Ive run into the people that think Wanda is justified cause she is grieving and shit makes me scared for the moral compass of current MCU fans. You could put heroic music behind Hitler and theyd start justifying his actions.
Wandavision was maybe one of the last things I enjoyed about the MCU, though the endung was not good, even as a lead-in to multiverse of madness. It'd be one thing if she were as unaware of the torture as anyone, but she is rather aware.
They should have never made her a villain, and if they really wanted to do it then they also should've defintely done a better job about it. Horrible writing, especially in Multiverse of Madness. At least seeing Wanda going on a rampage was fun. Oh well, if she's a villain I guess I support the villain then. Also, kind of a "defense" for the show, but I really liked the sitcom scenarios. I personally would have enjoyed just a series of harmless fun of Wanda and her family living life
By the way this video was recorded before the Agatha trailer dropped just for context
Was this coincidental timing? I hope you and I both like Agatha Harkness more than Wanda Maximoff. I am glad she got lost at the end of Doctor Strange and the Multiverse of Madness, since Agatha turned out to be a surprise fan-favorite character who is much more likable than Wanda and Monica. Only time will tell if Agatha Darkhold Diaries is any improvement over WandaVision. July 11, 2024, 4:21pm
You will make a video about that when it releases, right?
That checks out. It takes a long time to record 34 minutes of commentary, and an even longer time to edit together every single clip you want to show us. July 11, 2024, 8:34pm
@@guardianHQ and I found out there was an Agatha trailer in this comment (that's just how Un interested in the MCU I am right now)
Can you make one about Acolyte? That show is preety much tries to gaslight audiance to think that the bad guys are the good guys.
Fun Fact: Dr. Strange was actually supposed to be in the finale but was rewritten without him because 'They couldn't have a man solve a woman's problem'
Did they actually say that?
@@taniatokustar7737 wouldn't be a surprise.
is it sexist to help people ?
@@TinNguyen-sw8uconly if the help comes from a man
@@taniatokustar7737pretty sure Kevin feigi said it
Let me get this straight, wanda functionally enslaved and tortured several thousand people to use as props and in an attempt to make this out to be sympathetic they have a black character go out of her way to defend her despite wanda having assaulted her outright
Marvel "writers" if you can even call them that, don't understand how humans interact with eachother.

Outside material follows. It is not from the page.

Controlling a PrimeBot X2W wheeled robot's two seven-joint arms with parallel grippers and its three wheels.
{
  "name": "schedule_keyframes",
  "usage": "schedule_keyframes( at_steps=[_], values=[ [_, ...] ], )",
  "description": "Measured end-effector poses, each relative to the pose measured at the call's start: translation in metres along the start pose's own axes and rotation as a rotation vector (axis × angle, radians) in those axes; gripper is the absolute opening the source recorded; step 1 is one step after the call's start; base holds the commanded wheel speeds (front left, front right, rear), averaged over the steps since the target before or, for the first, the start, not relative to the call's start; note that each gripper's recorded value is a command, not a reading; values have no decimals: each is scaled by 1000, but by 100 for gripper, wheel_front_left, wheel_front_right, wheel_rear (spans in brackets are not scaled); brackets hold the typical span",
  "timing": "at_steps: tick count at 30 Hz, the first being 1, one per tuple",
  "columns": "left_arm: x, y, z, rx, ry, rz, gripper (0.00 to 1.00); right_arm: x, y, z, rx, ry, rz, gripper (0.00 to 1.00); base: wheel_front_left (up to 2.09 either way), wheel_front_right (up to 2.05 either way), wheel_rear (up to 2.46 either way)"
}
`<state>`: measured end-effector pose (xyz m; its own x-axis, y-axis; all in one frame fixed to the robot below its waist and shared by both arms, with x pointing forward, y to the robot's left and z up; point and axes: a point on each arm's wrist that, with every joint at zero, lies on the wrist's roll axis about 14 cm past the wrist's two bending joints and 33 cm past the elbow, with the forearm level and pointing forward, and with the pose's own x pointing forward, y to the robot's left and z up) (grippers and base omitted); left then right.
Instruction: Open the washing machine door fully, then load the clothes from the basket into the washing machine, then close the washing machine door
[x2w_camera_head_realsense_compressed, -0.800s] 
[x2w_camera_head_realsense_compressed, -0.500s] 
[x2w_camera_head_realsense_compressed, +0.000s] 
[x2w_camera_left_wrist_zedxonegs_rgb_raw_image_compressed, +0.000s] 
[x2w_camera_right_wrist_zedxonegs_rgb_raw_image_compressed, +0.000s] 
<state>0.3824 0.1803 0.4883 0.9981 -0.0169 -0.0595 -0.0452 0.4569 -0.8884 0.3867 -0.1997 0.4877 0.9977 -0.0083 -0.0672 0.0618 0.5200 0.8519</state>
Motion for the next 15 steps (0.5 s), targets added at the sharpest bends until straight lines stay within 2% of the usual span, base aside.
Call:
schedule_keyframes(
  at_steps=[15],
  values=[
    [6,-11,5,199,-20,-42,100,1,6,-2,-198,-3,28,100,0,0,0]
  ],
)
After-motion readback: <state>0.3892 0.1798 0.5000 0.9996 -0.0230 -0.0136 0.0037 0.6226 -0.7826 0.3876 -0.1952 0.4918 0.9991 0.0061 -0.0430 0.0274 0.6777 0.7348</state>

Huh... Sounds like the white matriarchy... Lol
You know who else lost everything? Peter Parker. Yes I know this argument has been used a billion fucking times but bear with me because I’m about to make it a billion and one.
Peter Parker arguably has a harder time than Wanda by the end of his trilogy. He’s seventeen, a literal child, and has lost absolutely everything. Not just his family and friends, but his future, his dreams, and any hope of a normal life. That’s not even getting into what he went through before and during the first two movies (Uncle Ben, having a building dropped on him, dying, losing Tony, etc).
But instead of throwing a pity party and making it everyone else’s problem, what does he do? He decides to do the right thing. He continues being a hero, because his own tragedies don’t have to define him or his actions.
Also Thor
Both actually had villain narratives in comics, while Wanda was also done in several ways, I don't get it, all Marvel characters have potential villain archetypes or multiverse villainous versions.
What is the argument? The MCU narrative is the ONLY narrative? Because if it is, Spiderman is from Sonyverse, not MCU.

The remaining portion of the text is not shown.